# [ACTIVITY]
Here are some records. Repeat them all exactly.

# [SOURCE INFORMATION]
---+---

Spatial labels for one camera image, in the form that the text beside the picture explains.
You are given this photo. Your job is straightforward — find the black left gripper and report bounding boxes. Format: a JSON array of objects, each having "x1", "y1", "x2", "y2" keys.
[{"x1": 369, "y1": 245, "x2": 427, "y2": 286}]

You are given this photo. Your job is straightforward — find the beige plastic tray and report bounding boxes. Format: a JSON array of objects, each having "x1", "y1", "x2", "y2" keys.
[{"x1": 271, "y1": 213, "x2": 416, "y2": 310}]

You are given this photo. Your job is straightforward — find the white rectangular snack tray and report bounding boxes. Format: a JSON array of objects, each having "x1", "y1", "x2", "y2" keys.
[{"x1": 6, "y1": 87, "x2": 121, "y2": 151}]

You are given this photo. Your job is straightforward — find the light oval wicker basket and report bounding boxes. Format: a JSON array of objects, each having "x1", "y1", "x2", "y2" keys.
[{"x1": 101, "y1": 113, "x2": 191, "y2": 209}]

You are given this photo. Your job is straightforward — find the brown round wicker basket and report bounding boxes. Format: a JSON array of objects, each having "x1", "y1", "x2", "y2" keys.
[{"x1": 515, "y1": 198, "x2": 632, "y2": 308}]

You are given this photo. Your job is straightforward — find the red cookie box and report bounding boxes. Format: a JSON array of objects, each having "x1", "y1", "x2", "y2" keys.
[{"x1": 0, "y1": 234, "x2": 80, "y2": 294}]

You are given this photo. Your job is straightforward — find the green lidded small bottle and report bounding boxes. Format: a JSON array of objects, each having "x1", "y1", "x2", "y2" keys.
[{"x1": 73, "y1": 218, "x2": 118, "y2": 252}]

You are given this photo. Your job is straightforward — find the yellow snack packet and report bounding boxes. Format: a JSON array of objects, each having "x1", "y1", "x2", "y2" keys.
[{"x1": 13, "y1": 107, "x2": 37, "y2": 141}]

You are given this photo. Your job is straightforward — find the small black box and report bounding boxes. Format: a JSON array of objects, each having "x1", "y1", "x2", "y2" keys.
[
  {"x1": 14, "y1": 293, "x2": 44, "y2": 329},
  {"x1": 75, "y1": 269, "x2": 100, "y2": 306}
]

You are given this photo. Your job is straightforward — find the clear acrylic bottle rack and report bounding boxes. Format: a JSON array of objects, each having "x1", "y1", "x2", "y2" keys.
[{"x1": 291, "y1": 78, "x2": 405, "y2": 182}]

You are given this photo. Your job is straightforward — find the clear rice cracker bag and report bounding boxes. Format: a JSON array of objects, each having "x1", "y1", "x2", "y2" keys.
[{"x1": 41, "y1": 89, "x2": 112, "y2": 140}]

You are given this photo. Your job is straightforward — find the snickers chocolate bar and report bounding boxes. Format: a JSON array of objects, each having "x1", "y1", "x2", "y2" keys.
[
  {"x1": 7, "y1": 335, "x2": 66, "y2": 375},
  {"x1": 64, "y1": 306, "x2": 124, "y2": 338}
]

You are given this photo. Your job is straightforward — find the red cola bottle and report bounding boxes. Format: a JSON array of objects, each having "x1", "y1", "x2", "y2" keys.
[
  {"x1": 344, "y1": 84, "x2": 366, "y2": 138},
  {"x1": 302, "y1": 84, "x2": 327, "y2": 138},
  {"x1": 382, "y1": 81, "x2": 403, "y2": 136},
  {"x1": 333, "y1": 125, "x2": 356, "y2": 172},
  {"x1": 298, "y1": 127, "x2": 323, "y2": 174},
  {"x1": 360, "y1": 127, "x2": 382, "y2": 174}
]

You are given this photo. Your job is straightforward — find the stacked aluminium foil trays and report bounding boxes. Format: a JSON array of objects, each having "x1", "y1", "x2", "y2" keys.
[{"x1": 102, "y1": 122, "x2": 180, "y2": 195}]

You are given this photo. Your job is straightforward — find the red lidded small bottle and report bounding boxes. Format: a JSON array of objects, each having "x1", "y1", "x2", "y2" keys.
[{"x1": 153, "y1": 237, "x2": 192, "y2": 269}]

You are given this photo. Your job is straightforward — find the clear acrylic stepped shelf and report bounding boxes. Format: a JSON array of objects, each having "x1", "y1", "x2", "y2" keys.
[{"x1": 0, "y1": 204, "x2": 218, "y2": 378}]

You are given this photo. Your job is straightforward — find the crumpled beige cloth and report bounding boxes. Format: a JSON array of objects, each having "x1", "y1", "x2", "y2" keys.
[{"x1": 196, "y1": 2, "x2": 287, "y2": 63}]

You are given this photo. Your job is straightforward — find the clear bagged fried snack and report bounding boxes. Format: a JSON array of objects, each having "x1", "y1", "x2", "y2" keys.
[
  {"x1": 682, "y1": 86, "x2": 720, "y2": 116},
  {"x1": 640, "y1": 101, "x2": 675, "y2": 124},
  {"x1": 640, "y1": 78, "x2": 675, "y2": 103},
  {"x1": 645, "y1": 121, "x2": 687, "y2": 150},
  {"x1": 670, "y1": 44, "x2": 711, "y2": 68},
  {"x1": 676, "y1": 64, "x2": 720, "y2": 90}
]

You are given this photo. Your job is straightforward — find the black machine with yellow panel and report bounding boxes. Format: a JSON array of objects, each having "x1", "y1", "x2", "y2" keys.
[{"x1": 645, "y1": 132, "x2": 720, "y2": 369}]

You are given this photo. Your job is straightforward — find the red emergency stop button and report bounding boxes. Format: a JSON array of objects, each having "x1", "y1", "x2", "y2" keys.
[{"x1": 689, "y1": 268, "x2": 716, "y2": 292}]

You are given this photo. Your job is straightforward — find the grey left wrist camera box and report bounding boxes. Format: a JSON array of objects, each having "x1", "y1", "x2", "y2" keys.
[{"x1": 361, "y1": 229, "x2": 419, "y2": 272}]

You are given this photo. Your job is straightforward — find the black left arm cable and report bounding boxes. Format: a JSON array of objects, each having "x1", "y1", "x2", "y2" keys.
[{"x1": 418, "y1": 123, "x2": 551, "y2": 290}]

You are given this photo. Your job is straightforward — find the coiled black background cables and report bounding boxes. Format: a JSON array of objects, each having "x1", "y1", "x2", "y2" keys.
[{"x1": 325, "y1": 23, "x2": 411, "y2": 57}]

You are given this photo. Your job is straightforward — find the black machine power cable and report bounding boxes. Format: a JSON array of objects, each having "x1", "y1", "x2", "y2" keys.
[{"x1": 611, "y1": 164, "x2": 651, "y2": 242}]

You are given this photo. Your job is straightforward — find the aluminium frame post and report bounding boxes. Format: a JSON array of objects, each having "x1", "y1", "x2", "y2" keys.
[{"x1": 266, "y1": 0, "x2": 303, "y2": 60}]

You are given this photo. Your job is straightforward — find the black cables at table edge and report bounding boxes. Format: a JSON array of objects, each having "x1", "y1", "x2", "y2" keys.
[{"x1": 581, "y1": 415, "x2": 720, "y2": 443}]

---+---

# [EXERCISE OUTPUT]
Spatial labels for one camera image, in the form that the text beside the picture explains.
You are given this photo. Your job is straightforward — find the black left gripper and report bounding boxes. Format: a JSON array of objects, each having "x1", "y1", "x2", "y2" keys.
[{"x1": 369, "y1": 245, "x2": 427, "y2": 286}]

You are given this photo. Your job is straightforward — find the beige plastic tray and report bounding boxes. Format: a JSON array of objects, each having "x1", "y1", "x2", "y2" keys.
[{"x1": 271, "y1": 213, "x2": 416, "y2": 310}]

You are given this photo. Your job is straightforward — find the white rectangular snack tray and report bounding boxes. Format: a JSON array of objects, each having "x1", "y1", "x2", "y2" keys.
[{"x1": 6, "y1": 87, "x2": 121, "y2": 151}]

You are given this photo. Your job is straightforward — find the light oval wicker basket and report bounding boxes. Format: a JSON array of objects, each having "x1", "y1", "x2", "y2" keys.
[{"x1": 101, "y1": 113, "x2": 191, "y2": 209}]

You are given this photo. Your job is straightforward — find the brown round wicker basket and report bounding boxes. Format: a JSON array of objects, each having "x1", "y1", "x2", "y2" keys.
[{"x1": 515, "y1": 198, "x2": 632, "y2": 308}]

You are given this photo. Your job is straightforward — find the red cookie box and report bounding boxes. Format: a JSON array of objects, each having "x1", "y1", "x2", "y2" keys.
[{"x1": 0, "y1": 234, "x2": 80, "y2": 294}]

You are given this photo. Your job is straightforward — find the green lidded small bottle and report bounding boxes. Format: a JSON array of objects, each having "x1", "y1", "x2", "y2" keys.
[{"x1": 73, "y1": 218, "x2": 118, "y2": 252}]

You are given this photo. Your job is straightforward — find the yellow snack packet and report bounding boxes. Format: a JSON array of objects, each having "x1", "y1", "x2", "y2" keys.
[{"x1": 13, "y1": 107, "x2": 37, "y2": 141}]

You are given this photo. Your job is straightforward — find the small black box and report bounding boxes. Format: a JSON array of objects, each having "x1", "y1", "x2", "y2" keys.
[
  {"x1": 14, "y1": 293, "x2": 44, "y2": 329},
  {"x1": 75, "y1": 269, "x2": 100, "y2": 306}
]

You are given this photo. Your job is straightforward — find the clear acrylic bottle rack and report bounding boxes. Format: a JSON array of objects, each having "x1", "y1", "x2", "y2" keys.
[{"x1": 291, "y1": 78, "x2": 405, "y2": 182}]

You are given this photo. Your job is straightforward — find the clear rice cracker bag and report bounding boxes. Format: a JSON array of objects, each having "x1", "y1", "x2", "y2" keys.
[{"x1": 41, "y1": 89, "x2": 112, "y2": 140}]

You are given this photo. Your job is straightforward — find the snickers chocolate bar and report bounding boxes. Format: a JSON array of objects, each having "x1", "y1", "x2", "y2" keys.
[
  {"x1": 7, "y1": 335, "x2": 66, "y2": 375},
  {"x1": 64, "y1": 306, "x2": 124, "y2": 338}
]

You are given this photo. Your job is straightforward — find the red cola bottle and report bounding boxes. Format: a JSON array of objects, each having "x1", "y1", "x2", "y2" keys.
[
  {"x1": 344, "y1": 84, "x2": 366, "y2": 138},
  {"x1": 302, "y1": 84, "x2": 327, "y2": 138},
  {"x1": 382, "y1": 81, "x2": 403, "y2": 136},
  {"x1": 333, "y1": 125, "x2": 356, "y2": 172},
  {"x1": 298, "y1": 127, "x2": 323, "y2": 174},
  {"x1": 360, "y1": 127, "x2": 382, "y2": 174}
]

You are given this photo. Your job is straightforward — find the stacked aluminium foil trays and report bounding boxes. Format: a JSON array of objects, each having "x1", "y1", "x2", "y2" keys.
[{"x1": 102, "y1": 122, "x2": 180, "y2": 195}]

You are given this photo. Your job is straightforward — find the red lidded small bottle and report bounding boxes. Format: a JSON array of objects, each having "x1", "y1", "x2", "y2" keys.
[{"x1": 153, "y1": 237, "x2": 192, "y2": 269}]

You are given this photo. Your job is straightforward — find the clear acrylic stepped shelf and report bounding boxes. Format: a JSON array of objects, each having "x1", "y1", "x2", "y2" keys.
[{"x1": 0, "y1": 204, "x2": 218, "y2": 378}]

You are given this photo. Your job is straightforward — find the crumpled beige cloth and report bounding boxes. Format: a JSON array of objects, each having "x1", "y1", "x2", "y2" keys.
[{"x1": 196, "y1": 2, "x2": 287, "y2": 63}]

You are given this photo. Your job is straightforward — find the clear bagged fried snack and report bounding boxes. Format: a JSON array of objects, each having "x1", "y1", "x2", "y2" keys.
[
  {"x1": 682, "y1": 86, "x2": 720, "y2": 116},
  {"x1": 640, "y1": 101, "x2": 675, "y2": 124},
  {"x1": 640, "y1": 78, "x2": 675, "y2": 103},
  {"x1": 645, "y1": 121, "x2": 687, "y2": 150},
  {"x1": 670, "y1": 44, "x2": 711, "y2": 68},
  {"x1": 676, "y1": 64, "x2": 720, "y2": 90}
]

You are given this photo. Your job is straightforward — find the black machine with yellow panel and report bounding boxes. Format: a JSON array of objects, each having "x1", "y1", "x2", "y2" keys.
[{"x1": 645, "y1": 132, "x2": 720, "y2": 369}]

You are given this photo. Your job is straightforward — find the red emergency stop button and report bounding boxes. Format: a JSON array of objects, each having "x1", "y1", "x2", "y2" keys.
[{"x1": 689, "y1": 268, "x2": 716, "y2": 292}]

You are given this photo. Your job is straightforward — find the grey left wrist camera box and report bounding boxes. Format: a JSON array of objects, each having "x1", "y1", "x2", "y2" keys.
[{"x1": 361, "y1": 229, "x2": 419, "y2": 272}]

You are given this photo. Your job is straightforward — find the black left arm cable and report bounding boxes. Format: a JSON array of objects, each having "x1", "y1", "x2", "y2" keys.
[{"x1": 418, "y1": 123, "x2": 551, "y2": 290}]

You are given this photo. Your job is straightforward — find the coiled black background cables and report bounding boxes. Format: a JSON array of objects, each having "x1", "y1", "x2", "y2" keys.
[{"x1": 325, "y1": 23, "x2": 411, "y2": 57}]

You are given this photo. Your job is straightforward — find the black machine power cable and report bounding boxes. Format: a JSON array of objects, each having "x1", "y1", "x2", "y2" keys.
[{"x1": 611, "y1": 164, "x2": 651, "y2": 242}]

You are given this photo. Your job is straightforward — find the aluminium frame post and report bounding boxes. Format: a JSON array of objects, each having "x1", "y1", "x2", "y2" keys.
[{"x1": 266, "y1": 0, "x2": 303, "y2": 60}]

You are given this photo. Your job is straightforward — find the black cables at table edge and report bounding boxes. Format: a JSON array of objects, each having "x1", "y1", "x2", "y2" keys.
[{"x1": 581, "y1": 415, "x2": 720, "y2": 443}]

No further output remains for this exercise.